We’ll match our movements with our breath like this—
As you move your finger up, breathe in,
And when we trace down, breathe out.
So it’s kind of like we are tracing our breath with our fingers.

This is how it works.
We’re going to go all the way to the other side of the hand and then come all the way back.
Breathing in deeply—and exhaling gently.
We will practice three rounds of going forward and then back, but when you are on your own, you can do it as many times as you want.

Now, let’s do it together!
We will keep our eyes open and focus on finger-tracing our hand as we breathe.
So here we go.

Sitting up tall [and comfortably], with your tracer finger and your hand up like this.
Bring your tracer finger to the base of your thumb and let’s get to it.

[Practice three rounds of tracing: breathing in, breathing out, and pausing at the top and bottom of each finger]

Awesome job!
Now before we finish up, let’s say nice kind, loving words to ourselves.
Let’s bring our hands over our hearts.
I will say some things out loud, and you can say them to yourself in your head or in a soft whisper.
Repeat after me.
It’s okay to be awesome.
I am awesome.
It’s okay to be great.
I am great.
When I work hard, and set my mind to it, I can do it.
I can be my best.
I can do my best, because I am my best.

Now inhale; arms up overhead—full body stretch.
And as you bring your hands down, go ahead and slowly open your eyes.
Great job, ya’ll.

Taking journeys like that to our inside world helps us to deal with what’s going on in our outside world—especially when we feel more distracted.
It does take practice, but over time, practicing mindfulness can strengthen your mind and your body so that you can be your best self.
Great job. I’m proud of you. Be proud of yourselves.

Let’s get a Fist Bump Dab in one time. On the count of three: 1, 2, 3!
Love you all.

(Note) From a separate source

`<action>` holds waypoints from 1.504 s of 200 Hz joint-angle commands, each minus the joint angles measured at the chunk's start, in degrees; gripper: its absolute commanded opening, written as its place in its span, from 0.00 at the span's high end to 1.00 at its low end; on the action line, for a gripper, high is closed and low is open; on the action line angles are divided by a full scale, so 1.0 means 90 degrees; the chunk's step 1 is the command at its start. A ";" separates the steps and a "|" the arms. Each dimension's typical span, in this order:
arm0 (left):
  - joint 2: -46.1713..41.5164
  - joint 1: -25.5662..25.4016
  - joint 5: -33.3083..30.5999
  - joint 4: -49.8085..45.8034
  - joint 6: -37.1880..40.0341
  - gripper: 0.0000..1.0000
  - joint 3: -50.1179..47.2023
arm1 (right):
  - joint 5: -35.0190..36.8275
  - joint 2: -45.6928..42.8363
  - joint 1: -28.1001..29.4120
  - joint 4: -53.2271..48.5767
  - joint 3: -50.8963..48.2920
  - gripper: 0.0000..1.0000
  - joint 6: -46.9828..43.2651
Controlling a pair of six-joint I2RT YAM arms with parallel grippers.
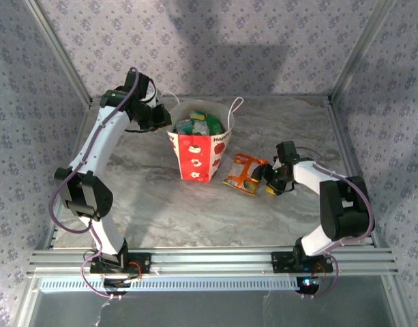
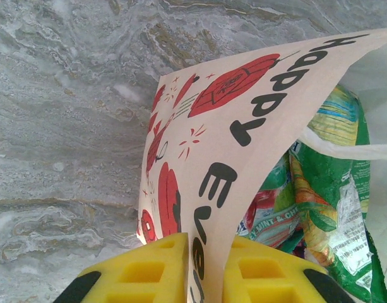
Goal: Place the snacks into the paper bag
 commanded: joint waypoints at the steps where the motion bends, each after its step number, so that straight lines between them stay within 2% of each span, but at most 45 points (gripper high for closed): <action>1: -0.0157 0.0048 -0.0107 -0.0324 0.0110 0.81 0.0037 | -0.0100 0.0379 0.0177 0.0419 0.0078 0.28 -0.0092; 120: -0.0185 0.0048 -0.0161 -0.0397 0.0164 0.81 0.0039 | -0.0069 0.0752 0.0423 0.0542 0.0324 0.29 -0.0111; 206: -0.0120 0.0049 -0.0168 -0.0451 0.0171 0.81 0.0212 | 0.0118 0.0249 0.0473 -0.0096 0.0667 0.29 -0.0140; 301: 0.0097 0.0048 -0.0119 -0.0575 0.0137 0.81 0.0497 | -0.0032 0.0963 0.0511 -0.0125 0.0981 0.30 -0.0361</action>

Respect y’all.
Please love and respect yourselves.
Love and respect each other, and take care of your mind.
I’ll see you all again real soon.


  • Invite students to describe the experience of finger tracing while tracking their breath.
  • Ask them what they noticed about their ability to focus on their breath.
    Assure them that the mind is easily distracted—a key to mindful breathing is to continue redirecting your attention to the breath as your mind wanders.
  • Ask students when they might want to try this activity again in the future.


Reflection After the Practice

How did you and your students respond to this practice? Was everyone calmer and more focused?

The Research Behind It

Evidence That It Works

While research on the effects of mindfulness on young children is still in the early stages, a 2016 review of 12 studies suggests some promising outcomes for young children relative to attention, self-regulation, and motor skills. A 2014 meta-analysis that focuses on 24 studies of K-12 students showed changes in students’ attention and resilience to stress, including positive emotions, self-esteem, and self-concept. And a 2019 targeted review of mindfulness interventions with young adolescents indicated multiple benefits to their well-being.


Why Does It Matter?

“Mindful breathing” is a simple process—it involves observing the breath and redirecting attention to the breath when the mind wanders. Yet it can be challenging (and sometimes disconcerting) to focus on the breath alone, so this activity gives children another anchor for their attention: finger tracing.

This kinesthetic and sensory act of mimicking the breath can provide additional grounding for students who might feel easily carried away by other emotions and thoughts. As a result, students who practice mindful breathing regularly may feel less anxiety, more focus, and a greater sense of calm in the classroom.

“What is this life if, full of care, we have no time to stand and stare.”